- [Exercise goal]:
Could you copy out every line of the data where the word "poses" occurs?

- [Data listing]:
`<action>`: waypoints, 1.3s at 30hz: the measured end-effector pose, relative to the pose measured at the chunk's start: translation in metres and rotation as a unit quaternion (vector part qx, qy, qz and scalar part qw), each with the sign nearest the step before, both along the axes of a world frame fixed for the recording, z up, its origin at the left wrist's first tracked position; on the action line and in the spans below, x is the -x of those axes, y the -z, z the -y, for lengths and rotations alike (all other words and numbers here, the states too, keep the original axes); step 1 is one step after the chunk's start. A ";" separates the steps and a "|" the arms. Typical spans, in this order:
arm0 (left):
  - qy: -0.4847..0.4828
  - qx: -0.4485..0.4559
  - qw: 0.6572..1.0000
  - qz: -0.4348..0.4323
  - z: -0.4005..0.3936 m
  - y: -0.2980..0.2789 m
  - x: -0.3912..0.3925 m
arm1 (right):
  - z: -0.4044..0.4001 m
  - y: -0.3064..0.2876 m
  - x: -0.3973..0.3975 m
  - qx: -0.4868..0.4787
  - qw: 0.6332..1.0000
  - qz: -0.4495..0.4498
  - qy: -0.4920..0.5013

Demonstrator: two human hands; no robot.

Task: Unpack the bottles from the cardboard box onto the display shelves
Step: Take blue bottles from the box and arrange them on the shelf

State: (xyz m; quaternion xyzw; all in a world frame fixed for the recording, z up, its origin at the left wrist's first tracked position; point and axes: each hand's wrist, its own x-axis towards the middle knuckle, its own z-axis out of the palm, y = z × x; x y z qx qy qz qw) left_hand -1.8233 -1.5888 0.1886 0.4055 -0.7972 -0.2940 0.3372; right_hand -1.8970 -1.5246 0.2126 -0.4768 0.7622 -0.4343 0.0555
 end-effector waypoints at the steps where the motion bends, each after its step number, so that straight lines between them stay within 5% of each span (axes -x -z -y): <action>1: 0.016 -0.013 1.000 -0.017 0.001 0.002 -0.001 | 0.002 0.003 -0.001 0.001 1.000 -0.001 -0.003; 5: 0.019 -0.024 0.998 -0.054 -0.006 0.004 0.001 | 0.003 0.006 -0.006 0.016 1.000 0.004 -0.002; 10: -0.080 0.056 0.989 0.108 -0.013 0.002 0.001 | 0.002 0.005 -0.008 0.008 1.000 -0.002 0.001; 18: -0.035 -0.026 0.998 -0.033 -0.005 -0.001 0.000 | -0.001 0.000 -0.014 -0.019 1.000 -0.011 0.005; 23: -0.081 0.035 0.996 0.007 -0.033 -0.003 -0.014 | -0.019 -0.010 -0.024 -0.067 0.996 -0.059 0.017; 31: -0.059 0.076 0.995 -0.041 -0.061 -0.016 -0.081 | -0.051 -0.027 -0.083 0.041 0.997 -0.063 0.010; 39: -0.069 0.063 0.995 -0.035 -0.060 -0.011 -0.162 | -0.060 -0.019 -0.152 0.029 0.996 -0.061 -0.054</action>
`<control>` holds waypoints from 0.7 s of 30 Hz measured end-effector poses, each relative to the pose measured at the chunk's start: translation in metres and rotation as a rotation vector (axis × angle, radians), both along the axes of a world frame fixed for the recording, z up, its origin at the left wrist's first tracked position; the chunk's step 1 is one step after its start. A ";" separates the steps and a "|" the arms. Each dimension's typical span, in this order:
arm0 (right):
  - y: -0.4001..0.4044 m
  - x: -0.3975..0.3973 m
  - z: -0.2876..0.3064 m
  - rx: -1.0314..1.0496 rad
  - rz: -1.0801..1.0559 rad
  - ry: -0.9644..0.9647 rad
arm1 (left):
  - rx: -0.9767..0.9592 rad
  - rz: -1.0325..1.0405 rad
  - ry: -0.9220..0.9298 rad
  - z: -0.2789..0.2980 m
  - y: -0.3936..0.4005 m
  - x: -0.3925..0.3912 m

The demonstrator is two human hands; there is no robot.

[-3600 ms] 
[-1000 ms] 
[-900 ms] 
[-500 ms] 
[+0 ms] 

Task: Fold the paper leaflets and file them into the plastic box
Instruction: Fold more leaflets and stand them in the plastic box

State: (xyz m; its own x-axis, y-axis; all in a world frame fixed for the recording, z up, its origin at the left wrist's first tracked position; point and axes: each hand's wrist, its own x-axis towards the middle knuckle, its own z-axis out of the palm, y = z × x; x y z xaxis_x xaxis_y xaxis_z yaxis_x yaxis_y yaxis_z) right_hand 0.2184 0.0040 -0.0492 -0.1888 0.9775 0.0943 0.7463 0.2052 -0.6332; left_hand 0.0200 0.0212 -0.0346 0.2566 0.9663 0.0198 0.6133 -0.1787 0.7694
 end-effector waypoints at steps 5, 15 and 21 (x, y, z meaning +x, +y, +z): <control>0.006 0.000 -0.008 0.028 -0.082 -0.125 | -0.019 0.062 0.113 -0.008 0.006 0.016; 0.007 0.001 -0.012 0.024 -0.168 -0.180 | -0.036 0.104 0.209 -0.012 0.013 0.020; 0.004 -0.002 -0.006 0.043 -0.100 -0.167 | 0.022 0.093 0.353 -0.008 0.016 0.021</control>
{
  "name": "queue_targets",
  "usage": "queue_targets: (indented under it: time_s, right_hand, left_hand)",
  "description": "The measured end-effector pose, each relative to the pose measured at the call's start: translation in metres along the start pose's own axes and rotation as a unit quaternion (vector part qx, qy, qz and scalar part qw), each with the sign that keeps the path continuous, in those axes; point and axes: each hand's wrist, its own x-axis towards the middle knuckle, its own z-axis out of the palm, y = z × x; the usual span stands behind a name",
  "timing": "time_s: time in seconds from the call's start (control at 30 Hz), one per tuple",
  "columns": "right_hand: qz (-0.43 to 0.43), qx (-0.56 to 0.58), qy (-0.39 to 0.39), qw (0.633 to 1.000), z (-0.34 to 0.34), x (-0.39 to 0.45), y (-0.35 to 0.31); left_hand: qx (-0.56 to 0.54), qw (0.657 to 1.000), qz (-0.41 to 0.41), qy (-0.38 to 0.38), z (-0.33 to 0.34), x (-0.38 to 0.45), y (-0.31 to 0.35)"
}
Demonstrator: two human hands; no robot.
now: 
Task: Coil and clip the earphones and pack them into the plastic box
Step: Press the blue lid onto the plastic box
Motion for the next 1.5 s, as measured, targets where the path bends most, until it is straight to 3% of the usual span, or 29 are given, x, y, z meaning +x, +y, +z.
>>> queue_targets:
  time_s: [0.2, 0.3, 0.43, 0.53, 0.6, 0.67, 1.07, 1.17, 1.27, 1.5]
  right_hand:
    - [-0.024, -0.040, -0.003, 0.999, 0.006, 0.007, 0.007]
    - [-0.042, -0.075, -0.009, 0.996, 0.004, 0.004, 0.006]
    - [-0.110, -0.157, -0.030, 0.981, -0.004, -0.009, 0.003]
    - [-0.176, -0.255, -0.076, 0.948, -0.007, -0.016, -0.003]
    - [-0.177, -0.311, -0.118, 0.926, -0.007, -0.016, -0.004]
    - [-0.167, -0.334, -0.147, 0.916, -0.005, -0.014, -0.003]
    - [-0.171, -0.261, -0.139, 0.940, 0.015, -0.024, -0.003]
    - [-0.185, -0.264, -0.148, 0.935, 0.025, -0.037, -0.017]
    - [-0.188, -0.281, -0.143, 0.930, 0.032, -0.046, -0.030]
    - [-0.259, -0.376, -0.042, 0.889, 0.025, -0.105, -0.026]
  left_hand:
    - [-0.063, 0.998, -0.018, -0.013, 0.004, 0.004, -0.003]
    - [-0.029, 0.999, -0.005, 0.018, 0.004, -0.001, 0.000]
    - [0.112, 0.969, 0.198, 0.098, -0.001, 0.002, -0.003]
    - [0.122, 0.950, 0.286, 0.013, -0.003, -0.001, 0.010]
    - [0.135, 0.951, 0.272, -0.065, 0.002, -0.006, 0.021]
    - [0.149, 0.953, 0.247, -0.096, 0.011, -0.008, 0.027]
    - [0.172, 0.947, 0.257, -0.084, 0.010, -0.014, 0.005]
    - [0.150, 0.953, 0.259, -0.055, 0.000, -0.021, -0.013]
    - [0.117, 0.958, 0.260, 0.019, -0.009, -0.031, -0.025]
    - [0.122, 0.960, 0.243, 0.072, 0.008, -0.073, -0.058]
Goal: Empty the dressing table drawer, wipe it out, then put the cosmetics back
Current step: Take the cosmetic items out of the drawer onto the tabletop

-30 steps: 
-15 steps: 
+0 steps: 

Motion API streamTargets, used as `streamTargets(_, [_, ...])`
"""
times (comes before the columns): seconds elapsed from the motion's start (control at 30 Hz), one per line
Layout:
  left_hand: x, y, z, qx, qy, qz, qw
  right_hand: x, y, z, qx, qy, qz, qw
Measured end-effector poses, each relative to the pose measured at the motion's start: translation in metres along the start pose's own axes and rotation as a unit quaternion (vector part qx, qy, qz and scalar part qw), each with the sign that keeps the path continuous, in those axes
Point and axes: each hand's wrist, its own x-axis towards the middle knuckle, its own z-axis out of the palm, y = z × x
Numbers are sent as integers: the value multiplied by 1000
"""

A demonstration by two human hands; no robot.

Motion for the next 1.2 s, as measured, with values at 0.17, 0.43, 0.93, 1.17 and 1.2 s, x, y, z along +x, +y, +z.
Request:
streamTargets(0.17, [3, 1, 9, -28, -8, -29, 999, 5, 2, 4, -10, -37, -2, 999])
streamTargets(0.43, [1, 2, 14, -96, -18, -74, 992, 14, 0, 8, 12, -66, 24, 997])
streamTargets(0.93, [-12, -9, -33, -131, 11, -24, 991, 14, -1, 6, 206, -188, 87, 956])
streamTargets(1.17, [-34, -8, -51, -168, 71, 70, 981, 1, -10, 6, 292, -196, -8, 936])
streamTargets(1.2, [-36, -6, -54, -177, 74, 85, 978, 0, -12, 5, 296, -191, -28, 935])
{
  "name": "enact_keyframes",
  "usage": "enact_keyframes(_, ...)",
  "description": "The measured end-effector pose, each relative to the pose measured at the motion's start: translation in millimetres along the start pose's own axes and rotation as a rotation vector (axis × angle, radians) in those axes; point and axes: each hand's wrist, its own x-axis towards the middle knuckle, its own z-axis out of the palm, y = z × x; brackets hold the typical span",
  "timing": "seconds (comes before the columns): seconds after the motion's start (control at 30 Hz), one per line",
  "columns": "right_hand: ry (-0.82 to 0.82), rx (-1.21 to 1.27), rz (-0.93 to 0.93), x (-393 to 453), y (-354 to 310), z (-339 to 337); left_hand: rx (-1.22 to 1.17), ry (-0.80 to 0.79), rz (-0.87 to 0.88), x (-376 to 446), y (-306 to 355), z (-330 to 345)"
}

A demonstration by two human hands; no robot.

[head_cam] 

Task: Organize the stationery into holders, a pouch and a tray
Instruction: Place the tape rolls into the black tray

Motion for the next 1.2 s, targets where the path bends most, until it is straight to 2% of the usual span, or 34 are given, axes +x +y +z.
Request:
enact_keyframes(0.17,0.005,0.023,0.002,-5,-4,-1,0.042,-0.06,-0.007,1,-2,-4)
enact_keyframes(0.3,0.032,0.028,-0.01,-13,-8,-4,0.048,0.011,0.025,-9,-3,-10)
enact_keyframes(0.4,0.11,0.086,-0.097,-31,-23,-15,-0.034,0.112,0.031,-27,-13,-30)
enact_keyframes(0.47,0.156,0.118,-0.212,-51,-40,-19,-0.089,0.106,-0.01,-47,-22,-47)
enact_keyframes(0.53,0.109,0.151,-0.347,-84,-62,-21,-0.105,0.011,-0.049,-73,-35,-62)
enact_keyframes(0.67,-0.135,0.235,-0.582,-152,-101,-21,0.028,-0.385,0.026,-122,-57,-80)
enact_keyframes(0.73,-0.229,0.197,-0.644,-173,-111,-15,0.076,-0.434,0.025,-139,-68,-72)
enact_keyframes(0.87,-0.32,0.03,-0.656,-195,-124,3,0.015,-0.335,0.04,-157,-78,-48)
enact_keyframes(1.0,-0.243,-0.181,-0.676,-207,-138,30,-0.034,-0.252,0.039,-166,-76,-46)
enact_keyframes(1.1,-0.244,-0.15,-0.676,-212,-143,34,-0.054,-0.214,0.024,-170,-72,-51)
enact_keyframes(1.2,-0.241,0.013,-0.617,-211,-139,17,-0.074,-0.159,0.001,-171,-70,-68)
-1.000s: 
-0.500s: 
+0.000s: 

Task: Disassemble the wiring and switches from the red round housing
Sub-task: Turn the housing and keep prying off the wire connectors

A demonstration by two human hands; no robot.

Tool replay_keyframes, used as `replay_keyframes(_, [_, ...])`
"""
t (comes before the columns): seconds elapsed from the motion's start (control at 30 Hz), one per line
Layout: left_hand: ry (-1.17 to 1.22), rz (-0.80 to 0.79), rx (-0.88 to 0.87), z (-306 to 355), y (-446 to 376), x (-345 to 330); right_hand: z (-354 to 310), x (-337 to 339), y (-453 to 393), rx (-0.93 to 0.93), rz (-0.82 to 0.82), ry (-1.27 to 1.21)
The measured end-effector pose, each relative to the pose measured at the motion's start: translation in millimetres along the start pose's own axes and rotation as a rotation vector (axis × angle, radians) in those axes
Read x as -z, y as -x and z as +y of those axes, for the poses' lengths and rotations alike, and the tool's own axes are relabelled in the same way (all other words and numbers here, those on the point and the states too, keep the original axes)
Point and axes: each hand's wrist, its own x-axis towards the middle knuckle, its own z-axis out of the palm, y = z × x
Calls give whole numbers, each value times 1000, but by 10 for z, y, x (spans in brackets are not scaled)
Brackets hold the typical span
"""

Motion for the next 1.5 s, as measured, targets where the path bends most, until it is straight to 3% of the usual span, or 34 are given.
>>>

- [Task result]:
`<control>` holds waypoints from 0.7 s of 30 Hz measured end-effector poses, each relative to the pose measured at the chunk's start: translation in metres and rotation as a rotation vector (axis × angle, radians), both along the axes of a world frame fixed for the recording, z up, its origin at the left wrist's first tracked position; the chunk's step 1 is one step after its start. A ";" separates the steps and a "|" the arms. Each dimension's typical span, in this order:
Measured end-effector poses, each relative to the pose measured at the motion's start: translation in metres along the start pose's own axes and rotation as a unit quaternion (vector part qx, qy, qz and scalar part qw), each with the sign that keeps the path continuous, in those axes
Read x as -z, y as -x and z as +y of those axes, for the poses' lengths and rotations alike, and the tool's own axes are relabelled in the same way (all other words and numbers here, those on the point and the states too, keep the original axes)

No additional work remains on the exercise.